> [What the task asks] Search the material and gather each line with "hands" in it.

> [Extracted entries]

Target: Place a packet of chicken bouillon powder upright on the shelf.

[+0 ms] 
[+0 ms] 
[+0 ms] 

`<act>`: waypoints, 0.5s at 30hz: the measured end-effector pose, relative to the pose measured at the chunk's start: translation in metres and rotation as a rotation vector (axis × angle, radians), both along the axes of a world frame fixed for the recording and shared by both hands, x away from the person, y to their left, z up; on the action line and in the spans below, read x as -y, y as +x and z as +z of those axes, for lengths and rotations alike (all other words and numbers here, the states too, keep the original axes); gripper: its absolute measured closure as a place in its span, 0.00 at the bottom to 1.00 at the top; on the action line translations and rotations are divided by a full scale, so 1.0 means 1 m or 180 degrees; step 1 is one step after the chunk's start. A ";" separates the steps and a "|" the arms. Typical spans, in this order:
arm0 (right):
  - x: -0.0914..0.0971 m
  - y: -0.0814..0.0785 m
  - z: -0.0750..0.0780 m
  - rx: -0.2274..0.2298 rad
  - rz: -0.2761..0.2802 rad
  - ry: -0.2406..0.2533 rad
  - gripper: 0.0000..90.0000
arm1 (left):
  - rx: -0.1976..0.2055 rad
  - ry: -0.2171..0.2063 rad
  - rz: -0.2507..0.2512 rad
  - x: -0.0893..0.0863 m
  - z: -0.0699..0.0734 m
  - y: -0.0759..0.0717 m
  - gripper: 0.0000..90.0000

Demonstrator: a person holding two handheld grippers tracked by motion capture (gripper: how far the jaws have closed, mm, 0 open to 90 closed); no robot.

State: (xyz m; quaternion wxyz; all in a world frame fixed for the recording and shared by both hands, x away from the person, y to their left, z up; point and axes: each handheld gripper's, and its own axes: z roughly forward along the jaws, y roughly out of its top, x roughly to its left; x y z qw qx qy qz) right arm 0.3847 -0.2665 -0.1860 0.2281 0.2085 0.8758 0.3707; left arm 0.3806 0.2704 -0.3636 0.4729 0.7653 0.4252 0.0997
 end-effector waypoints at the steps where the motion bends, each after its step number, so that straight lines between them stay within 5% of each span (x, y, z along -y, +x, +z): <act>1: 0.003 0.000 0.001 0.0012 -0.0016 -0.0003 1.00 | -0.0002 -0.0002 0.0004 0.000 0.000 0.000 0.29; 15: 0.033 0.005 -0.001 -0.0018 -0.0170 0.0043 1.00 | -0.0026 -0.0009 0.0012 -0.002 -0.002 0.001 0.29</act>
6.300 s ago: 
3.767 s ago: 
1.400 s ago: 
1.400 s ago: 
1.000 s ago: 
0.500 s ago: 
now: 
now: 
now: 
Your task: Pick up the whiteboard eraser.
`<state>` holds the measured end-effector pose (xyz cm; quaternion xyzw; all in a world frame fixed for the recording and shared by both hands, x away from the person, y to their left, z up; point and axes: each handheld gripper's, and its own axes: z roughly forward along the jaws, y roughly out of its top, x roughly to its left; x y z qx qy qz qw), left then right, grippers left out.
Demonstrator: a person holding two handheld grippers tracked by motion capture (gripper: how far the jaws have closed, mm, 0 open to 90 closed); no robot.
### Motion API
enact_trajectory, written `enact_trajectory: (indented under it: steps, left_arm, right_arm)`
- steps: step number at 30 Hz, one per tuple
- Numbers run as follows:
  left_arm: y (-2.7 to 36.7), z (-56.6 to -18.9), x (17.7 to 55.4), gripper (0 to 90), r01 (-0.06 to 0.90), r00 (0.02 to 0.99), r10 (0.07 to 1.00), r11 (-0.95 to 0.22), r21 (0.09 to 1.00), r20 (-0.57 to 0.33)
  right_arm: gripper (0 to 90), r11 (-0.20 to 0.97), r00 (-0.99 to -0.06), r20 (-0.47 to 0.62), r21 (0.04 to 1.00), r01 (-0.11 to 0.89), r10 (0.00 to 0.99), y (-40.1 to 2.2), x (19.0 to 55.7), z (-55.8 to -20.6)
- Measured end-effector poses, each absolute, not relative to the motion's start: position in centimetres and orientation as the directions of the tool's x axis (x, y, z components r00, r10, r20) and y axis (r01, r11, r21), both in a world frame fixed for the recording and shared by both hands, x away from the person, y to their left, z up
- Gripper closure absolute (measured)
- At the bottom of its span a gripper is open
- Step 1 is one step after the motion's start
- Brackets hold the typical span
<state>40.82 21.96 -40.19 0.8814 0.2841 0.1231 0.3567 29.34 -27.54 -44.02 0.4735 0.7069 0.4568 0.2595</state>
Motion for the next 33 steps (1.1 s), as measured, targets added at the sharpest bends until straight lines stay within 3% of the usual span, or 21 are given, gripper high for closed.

> [Answer to the exercise]
`<act>`: waypoints, 0.5s at 30hz: the measured end-effector pose, relative to the pose measured at the chunk's start: translation in metres and rotation as a rotation vector (axis × angle, radians), both along the axes of a world frame fixed for the recording and shared by both hands, x away from the person, y to their left, z up; on the action line and in the spans below, read x as -y, y as +x and z as +z of those axes, for lengths and rotations alike (all other words and numbers here, the states too, keep the original axes); gripper: its absolute measured closure as a place in its span, 0.00 at the bottom to 1.00 at the top; on the action line translations and rotations are divided by a full scale, so 1.0 means 1 m or 180 degrees; step 1 is one step after the chunk's start. A ";" separates the steps and a "|" the arms. Typical spans, in this order:
State: (xyz m; quaternion wxyz; all in a world frame fixed for the recording and shared by both hands, x away from the person, y to their left, z up; point and axes: each handheld gripper's, and its own axes: z roughly forward along the jaws, y roughly out of its top, x roughly to its left; x y z qw qx qy qz) right arm 0.3847 -0.2665 -0.1860 0.2281 0.2085 0.8758 0.3707; left arm 0.3806 0.2704 -0.3636 0.4729 0.7653 0.4252 0.0997
`<state>` holds the measured end-effector pose (xyz cm; quaternion xyzw; all in a world frame fixed for the recording and shared by both hands, x away from the person, y to their left, z up; point and axes: each handheld gripper's, and its own axes: z roughly forward along the jaws, y roughly out of its top, x roughly to its left; x y z qx qy qz qw), left then right, grippers left out.
- Measured end-effector poses, each absolute, not relative to the motion's start: position in centimetres and orientation as the directions of the tool's x axis (x, y, z components r00, r10, r20) and y axis (r01, r11, r21), both in a world frame fixed for the recording and shared by both hands, x away from the person, y to their left, z up

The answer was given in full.